Где Смородинка текла, про то все богатыри знали. Начиналась в болотах и пропадала в болотах. Не северных, не южных, и от востока близко, и запад на опушке. В общем, найти легко, да сказать трудно.
Близко я уж подъехал: Силу чувствовал душную Лес тяжелый пошел, еловый, почитай что черный. И на болотах стоит. Ну, да по болотам простым богатырь поедет. Да и птиц спросить можно. Еще предместья Смородинки шли. Чего там.
И вдруг кто-то сжал мне горло, из седла дернул; в воздухе повис я и задыхаться начал, как удавленник, руками за горло схватился — лапа еловая меня сжимает как змея. Темнеет в глазах, хриплю, а лапа все сильнее давит. Шею я напряг, сопротивляясь, и кинжалом лапу перерубил, и только вниз полетел, как меня другая колючая удавка перехватила. Рубанул ее, а уж третья обхватывает и, вижу, четвертая тянется, чтоб двойной петлей меня уж наверняка прикончить. Бросил кинжал и, пока еще сознания не лишился, мечом стал махать — вихрем-кругом, и, видно, все ветки вокруг посек, потому что на землю полетел. Падал миг какой-то, но успел, сам не зная зачем, в воздухе перекувыркнуться, и тут пронзило мою левую ногу что-то, и крикнул я дико.
И, воя от боли, гляжу — пришпилил меня к земле корень в дитя ростом, из-под земли выскочивший, как кол острый, и бьюсь я, как жук беспомощный, а ель кряхтит и стволом толстым уже на меня заваливается: сейчас раздавит. И рванулся я что было мочи вправо, и прорвал корень все бедро мне, и упал я вбок, и тут сознание от боли страшной потерял.
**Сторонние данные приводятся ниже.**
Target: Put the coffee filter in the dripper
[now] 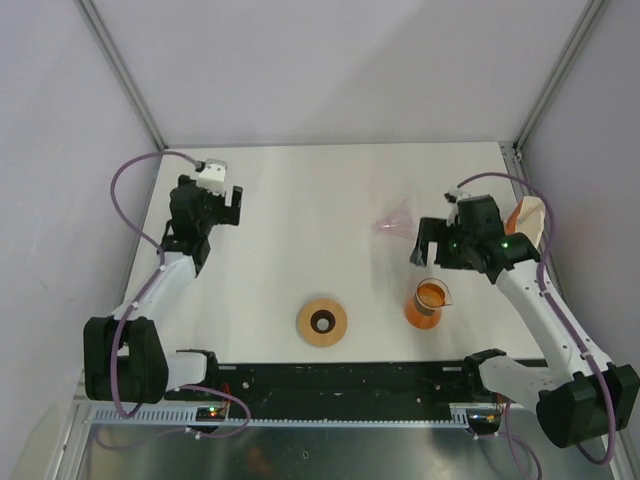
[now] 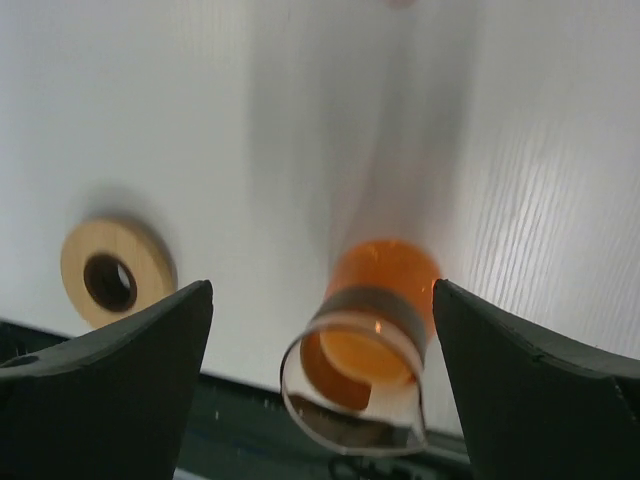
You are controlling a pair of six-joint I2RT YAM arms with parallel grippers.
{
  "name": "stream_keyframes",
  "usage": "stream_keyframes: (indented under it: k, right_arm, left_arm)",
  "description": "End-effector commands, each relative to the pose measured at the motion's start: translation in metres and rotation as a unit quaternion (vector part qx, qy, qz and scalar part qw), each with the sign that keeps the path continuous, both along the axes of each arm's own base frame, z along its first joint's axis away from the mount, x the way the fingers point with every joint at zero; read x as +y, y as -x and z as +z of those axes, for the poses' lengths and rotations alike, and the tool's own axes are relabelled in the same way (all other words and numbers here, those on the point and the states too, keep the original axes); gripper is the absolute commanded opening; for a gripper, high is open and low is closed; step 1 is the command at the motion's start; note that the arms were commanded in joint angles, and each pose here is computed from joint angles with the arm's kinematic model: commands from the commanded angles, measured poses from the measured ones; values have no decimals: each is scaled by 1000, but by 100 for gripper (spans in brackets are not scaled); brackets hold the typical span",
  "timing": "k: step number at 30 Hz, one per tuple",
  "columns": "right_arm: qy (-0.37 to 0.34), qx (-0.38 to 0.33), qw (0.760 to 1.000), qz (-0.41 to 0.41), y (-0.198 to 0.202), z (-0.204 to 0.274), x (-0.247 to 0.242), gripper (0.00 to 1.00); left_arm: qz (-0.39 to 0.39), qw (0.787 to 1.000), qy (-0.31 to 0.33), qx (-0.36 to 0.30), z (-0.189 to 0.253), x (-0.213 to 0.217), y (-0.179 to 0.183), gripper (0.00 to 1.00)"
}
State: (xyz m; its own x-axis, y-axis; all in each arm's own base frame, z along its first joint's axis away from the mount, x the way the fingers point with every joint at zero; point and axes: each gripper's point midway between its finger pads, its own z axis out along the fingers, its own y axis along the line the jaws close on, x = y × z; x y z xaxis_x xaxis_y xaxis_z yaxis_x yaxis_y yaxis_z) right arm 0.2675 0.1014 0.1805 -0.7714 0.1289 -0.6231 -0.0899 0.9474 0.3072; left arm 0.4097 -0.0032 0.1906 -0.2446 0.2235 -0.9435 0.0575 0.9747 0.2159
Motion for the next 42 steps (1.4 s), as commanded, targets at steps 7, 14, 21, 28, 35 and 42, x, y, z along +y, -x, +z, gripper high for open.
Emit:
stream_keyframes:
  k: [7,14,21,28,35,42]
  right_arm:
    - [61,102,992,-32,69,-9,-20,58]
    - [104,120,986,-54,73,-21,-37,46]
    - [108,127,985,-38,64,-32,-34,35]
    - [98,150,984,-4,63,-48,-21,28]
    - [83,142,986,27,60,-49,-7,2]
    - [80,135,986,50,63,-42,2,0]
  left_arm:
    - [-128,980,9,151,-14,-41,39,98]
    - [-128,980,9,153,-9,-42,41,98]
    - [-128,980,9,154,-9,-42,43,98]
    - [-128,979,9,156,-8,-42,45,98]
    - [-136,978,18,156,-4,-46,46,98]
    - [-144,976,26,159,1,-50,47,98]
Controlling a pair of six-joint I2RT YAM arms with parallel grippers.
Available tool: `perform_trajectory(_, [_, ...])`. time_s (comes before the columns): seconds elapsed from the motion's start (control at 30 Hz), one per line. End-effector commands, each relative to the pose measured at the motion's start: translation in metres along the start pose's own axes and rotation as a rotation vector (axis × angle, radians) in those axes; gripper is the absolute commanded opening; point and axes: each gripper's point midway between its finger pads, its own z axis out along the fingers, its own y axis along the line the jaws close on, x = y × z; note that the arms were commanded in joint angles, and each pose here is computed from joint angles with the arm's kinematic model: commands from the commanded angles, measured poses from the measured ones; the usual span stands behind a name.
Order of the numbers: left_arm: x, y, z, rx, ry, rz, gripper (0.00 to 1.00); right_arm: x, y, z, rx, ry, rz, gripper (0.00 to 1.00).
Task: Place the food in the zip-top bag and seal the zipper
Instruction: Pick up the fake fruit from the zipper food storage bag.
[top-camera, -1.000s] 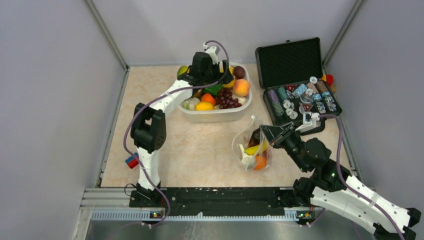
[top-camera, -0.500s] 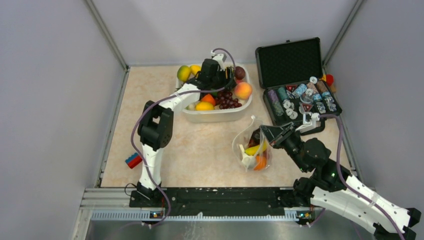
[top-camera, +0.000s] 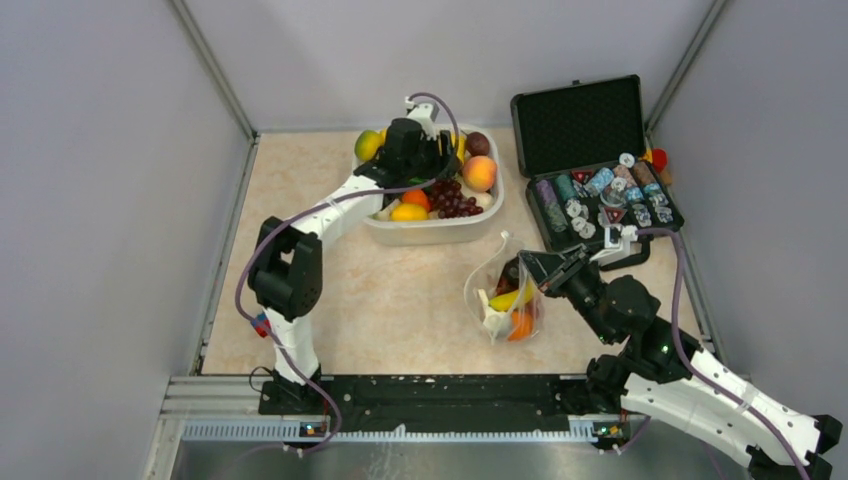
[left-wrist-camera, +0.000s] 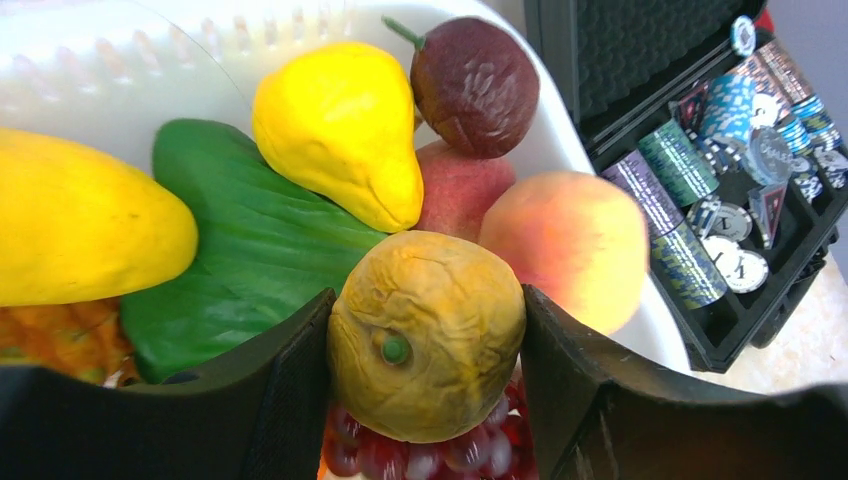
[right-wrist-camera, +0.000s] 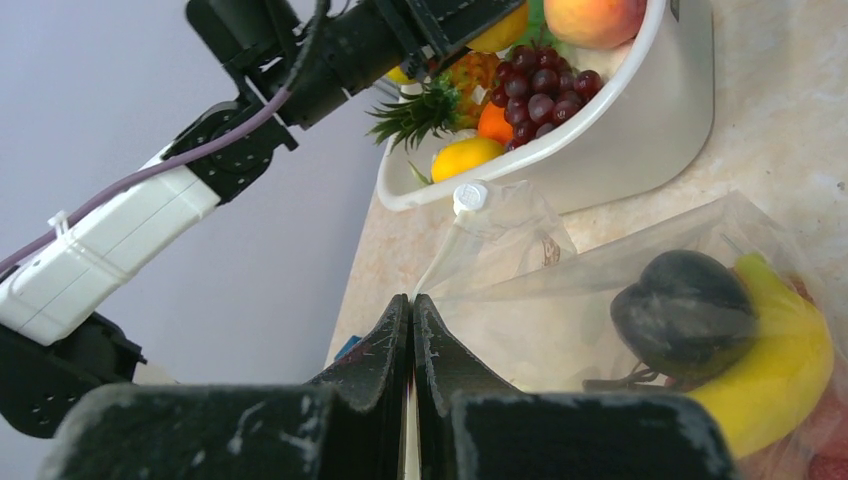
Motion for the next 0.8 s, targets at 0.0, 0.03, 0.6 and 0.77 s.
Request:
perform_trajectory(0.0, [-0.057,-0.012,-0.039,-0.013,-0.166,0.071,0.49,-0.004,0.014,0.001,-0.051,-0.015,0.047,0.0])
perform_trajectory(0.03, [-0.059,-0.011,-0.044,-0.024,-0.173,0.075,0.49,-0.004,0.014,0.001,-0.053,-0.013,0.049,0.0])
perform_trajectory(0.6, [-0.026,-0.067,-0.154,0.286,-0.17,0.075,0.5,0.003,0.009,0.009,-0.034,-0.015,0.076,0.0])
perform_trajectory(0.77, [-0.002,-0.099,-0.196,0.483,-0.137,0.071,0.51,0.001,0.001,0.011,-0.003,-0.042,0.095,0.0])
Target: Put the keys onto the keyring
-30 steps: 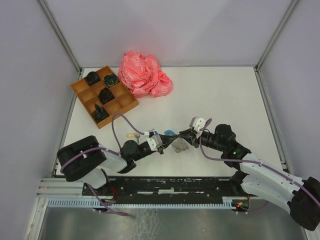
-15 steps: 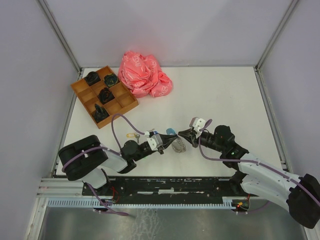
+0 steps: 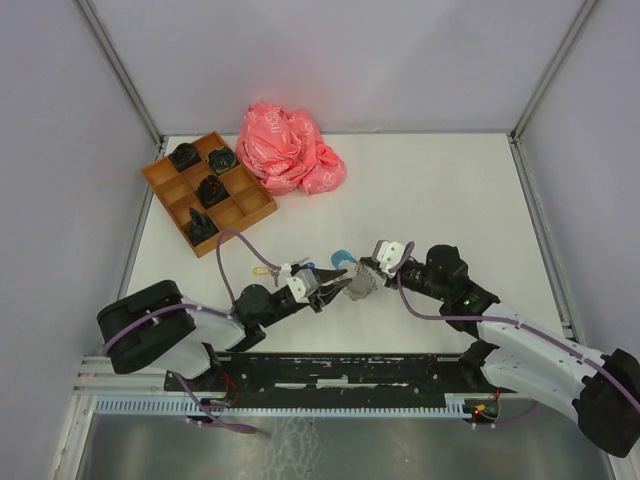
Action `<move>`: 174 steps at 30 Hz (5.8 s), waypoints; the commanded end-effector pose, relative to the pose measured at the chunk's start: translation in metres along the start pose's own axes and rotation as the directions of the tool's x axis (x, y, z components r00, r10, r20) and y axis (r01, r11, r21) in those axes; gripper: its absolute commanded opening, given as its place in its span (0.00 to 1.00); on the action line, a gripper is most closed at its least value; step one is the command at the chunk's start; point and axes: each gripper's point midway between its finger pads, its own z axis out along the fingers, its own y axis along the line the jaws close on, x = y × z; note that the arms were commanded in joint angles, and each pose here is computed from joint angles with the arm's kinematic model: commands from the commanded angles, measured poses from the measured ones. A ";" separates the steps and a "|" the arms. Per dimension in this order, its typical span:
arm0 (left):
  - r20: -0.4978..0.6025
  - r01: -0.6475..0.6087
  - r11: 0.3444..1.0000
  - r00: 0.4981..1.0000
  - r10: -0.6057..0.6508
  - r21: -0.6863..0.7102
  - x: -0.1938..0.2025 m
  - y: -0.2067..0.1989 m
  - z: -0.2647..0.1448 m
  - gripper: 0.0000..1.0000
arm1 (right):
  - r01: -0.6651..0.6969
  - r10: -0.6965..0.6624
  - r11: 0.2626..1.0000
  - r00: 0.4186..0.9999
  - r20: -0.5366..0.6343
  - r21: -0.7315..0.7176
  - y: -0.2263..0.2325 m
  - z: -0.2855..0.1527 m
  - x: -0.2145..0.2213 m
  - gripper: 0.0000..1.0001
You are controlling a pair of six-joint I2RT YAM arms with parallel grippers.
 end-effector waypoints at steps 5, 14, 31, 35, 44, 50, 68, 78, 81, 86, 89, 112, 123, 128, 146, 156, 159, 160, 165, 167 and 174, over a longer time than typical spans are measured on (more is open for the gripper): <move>-0.068 -0.007 0.995 0.998 0.000 -0.102 -0.008 0.019 -0.003 0.35 | 0.165 -0.165 0.986 0.985 0.053 -0.007 -0.013 -0.003 -0.034 0.01; -0.077 -0.052 0.992 0.996 0.043 -0.115 -0.010 0.024 -0.002 0.35 | 0.209 -0.206 0.977 0.977 0.057 -0.052 -0.009 -0.003 -0.039 0.01; -0.007 -0.134 0.987 0.991 0.134 -0.086 -0.026 0.025 0.022 0.29 | 0.141 -0.138 0.985 0.990 0.033 -0.103 -0.002 -0.001 -0.039 0.03; 0.000 -0.137 0.987 0.990 0.138 -0.077 -0.024 0.023 0.027 0.26 | 0.125 -0.122 0.987 0.992 0.032 -0.106 -0.001 0.000 -0.038 0.03; 0.000 -0.152 0.986 0.988 0.153 -0.074 -0.021 0.023 0.028 0.20 | 0.103 -0.100 0.988 0.995 0.027 -0.112 0.000 0.001 -0.038 0.04; -0.019 -0.162 0.985 0.987 0.162 -0.060 -0.015 0.022 0.029 0.14 | 0.086 -0.083 0.988 0.996 0.025 -0.129 0.004 0.000 -0.038 0.04; -0.012 -0.216 0.975 0.976 0.216 0.050 -0.017 0.011 0.009 0.03 | 0.114 -0.144 0.969 0.981 -0.129 -0.218 0.011 -0.027 -0.027 0.31; 0.014 -0.190 0.973 0.982 0.189 0.129 -0.019 -0.003 0.010 0.03 | 0.132 -0.173 0.940 0.979 -0.105 -0.314 0.021 -0.016 -0.028 0.33; 0.015 -0.184 0.974 0.983 0.184 0.131 -0.019 -0.004 0.011 0.03 | 0.126 -0.167 0.937 0.981 -0.100 -0.327 0.023 -0.013 -0.026 0.33; 0.017 -0.172 0.974 0.985 0.171 0.146 -0.019 -0.007 0.013 0.03 | 0.126 -0.164 0.935 0.982 -0.091 -0.332 0.024 -0.010 -0.026 0.32; 0.019 -0.168 0.975 0.986 0.167 0.148 -0.020 -0.007 0.014 0.03 | 0.121 -0.158 0.932 0.984 -0.083 -0.342 0.026 -0.009 -0.027 0.31; 0.003 -0.150 0.973 0.988 0.152 0.175 -0.020 -0.012 0.013 0.04 | 0.112 -0.161 0.925 0.981 -0.110 -0.363 0.029 -0.007 -0.018 0.10; -0.160 -0.061 0.992 0.984 0.079 0.110 -0.002 -0.004 -0.012 0.26 | 0.215 -0.255 0.920 0.963 -0.086 -0.328 0.018 -0.014 -0.026 0.01; -0.244 0.041 0.999 0.969 -0.039 0.001 0.004 0.005 -0.031 0.38 | 0.271 -0.313 0.906 0.946 -0.085 -0.324 0.014 -0.019 -0.028 0.01; -0.436 0.218 0.725 0.675 -0.596 -0.653 0.073 0.049 -0.080 0.42 | 0.278 -0.337 0.893 0.934 -0.119 -0.354 0.016 -0.021 -0.019 0.01; -0.499 0.115 0.686 0.603 -0.623 -0.718 0.097 0.072 -0.073 0.36 | 0.269 -0.329 0.896 0.937 -0.121 -0.354 0.018 -0.022 -0.018 0.01; -0.542 0.079 0.705 0.582 -0.606 -0.705 0.101 0.076 -0.067 0.36 | 0.266 -0.327 0.896 0.937 -0.121 -0.356 0.019 -0.021 -0.017 0.01; -0.552 0.072 0.711 0.578 -0.601 -0.699 0.100 0.077 -0.063 0.36 | 0.267 -0.327 0.896 0.937 -0.121 -0.355 0.019 -0.021 -0.018 0.01; -0.613 0.030 0.734 0.528 -0.588 -0.679 0.109 0.079 -0.057 0.36 | 0.268 -0.326 0.897 0.938 -0.119 -0.352 0.019 -0.021 -0.019 0.01; -0.634 0.021 0.741 0.500 -0.590 -0.671 0.113 0.078 -0.056 0.36 | 0.267 -0.326 0.898 0.938 -0.119 -0.350 0.019 -0.022 -0.019 0.01; -0.689 -0.011 0.754 0.415 -0.594 -0.657 0.129 0.075 -0.057 0.35 | 0.267 -0.324 0.899 0.938 -0.119 -0.347 0.019 -0.022 -0.019 0.01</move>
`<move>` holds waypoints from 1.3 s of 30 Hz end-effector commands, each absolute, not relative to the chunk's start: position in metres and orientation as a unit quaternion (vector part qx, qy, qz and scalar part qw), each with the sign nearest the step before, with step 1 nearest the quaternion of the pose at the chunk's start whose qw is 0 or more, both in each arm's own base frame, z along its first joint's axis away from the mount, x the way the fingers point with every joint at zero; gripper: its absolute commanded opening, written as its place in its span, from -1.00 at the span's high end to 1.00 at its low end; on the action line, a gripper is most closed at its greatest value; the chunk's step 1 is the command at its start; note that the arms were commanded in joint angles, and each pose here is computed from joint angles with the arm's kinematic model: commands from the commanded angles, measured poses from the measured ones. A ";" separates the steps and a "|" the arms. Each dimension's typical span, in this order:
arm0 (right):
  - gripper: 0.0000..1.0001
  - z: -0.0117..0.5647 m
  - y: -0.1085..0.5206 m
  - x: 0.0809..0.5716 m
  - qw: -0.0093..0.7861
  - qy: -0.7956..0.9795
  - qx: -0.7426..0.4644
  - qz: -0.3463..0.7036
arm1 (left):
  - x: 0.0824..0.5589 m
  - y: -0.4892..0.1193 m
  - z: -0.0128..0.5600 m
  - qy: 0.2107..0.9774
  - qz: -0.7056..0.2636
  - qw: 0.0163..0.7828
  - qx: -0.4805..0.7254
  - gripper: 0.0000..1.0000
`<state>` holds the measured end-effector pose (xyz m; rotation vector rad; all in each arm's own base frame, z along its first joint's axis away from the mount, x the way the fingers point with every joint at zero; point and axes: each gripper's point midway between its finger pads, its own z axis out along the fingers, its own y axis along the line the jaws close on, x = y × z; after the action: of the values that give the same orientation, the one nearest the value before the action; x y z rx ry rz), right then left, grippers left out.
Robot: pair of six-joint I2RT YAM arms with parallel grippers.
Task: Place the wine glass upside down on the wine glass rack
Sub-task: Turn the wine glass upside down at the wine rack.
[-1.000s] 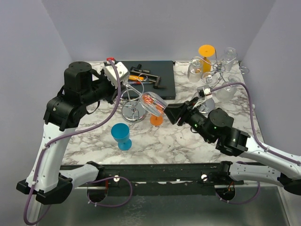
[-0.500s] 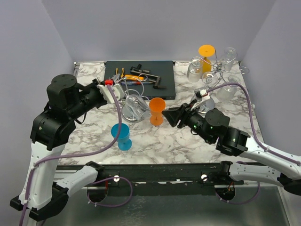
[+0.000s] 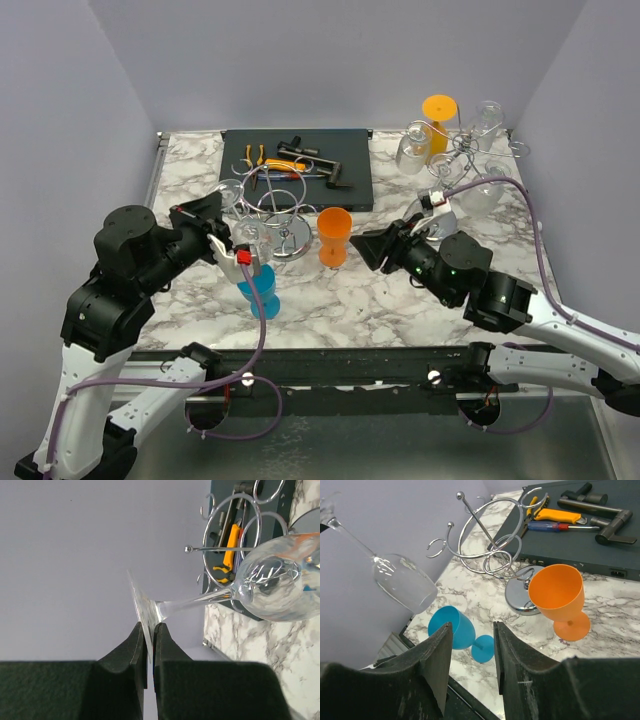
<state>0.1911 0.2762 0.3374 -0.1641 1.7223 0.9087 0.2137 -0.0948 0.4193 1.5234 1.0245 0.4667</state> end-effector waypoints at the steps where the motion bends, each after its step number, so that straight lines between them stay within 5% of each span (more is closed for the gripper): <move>1: 0.15 0.346 0.266 0.191 0.569 0.725 -0.054 0.383 | 0.217 -0.087 0.435 0.367 0.290 0.573 0.672 1.00; 39: 0.25 0.348 0.248 0.185 0.577 0.714 -0.037 0.395 | 0.255 -0.069 0.340 0.414 0.314 0.408 0.751 1.00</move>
<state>0.1844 0.2550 0.3424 -0.1171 1.6883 0.9304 0.2467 -0.0697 0.3282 1.9214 1.0730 0.7225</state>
Но потерял не напрочь, а какие-то искры вились в глазах моих, словно пчелы, и меня жалили, и очнулся я и своим глазам не поверил: снова лапы еловые на меня наползали, как змеи. Откатился я в сторону, а кровь хлещет, и, если ее не остановить, умру я скоро. Ель переломилась у корня, упала, тянутся ее лапы ко мне и дотянуться не могут, и шипит еловая хвоя. Конь мой ржет, меня зубами за плечо хватает, прочь тащит. Подняться не могу — какое, когда полноги располосовано, наклонил ко мне конь голову, вцепился я в гриву, и отволок он меня от ели умирающей. Дальше хотел волочь, прочь со Смородинки, но говорю ему: погоди, А кровь хлещет, и Сила моя отчего-то ее не останавливает, хоть и умел я глазом кровь затворять умру я, видно, скоро. Но лег конь и суму мне подставил и схватил я ягиную тряпицу с одолень- травой и все до крошки в рану страшную высыпал.
И приутихла боль, и кровь сразу остановилась.
Шагах в десяти лежу я от ели, у которой лапы, как змеи, шевелятся, и шипение от нее идет, будто муравейник с гору величиной разговаривает. Корни из-под земли повыскакивали, да острые, словно заточенные. Да, думаю. Если б не перекувыркнулся я, когда падал, сел бы на корень тот, как на кол, и тогда уж прихлопнула бы меня ель.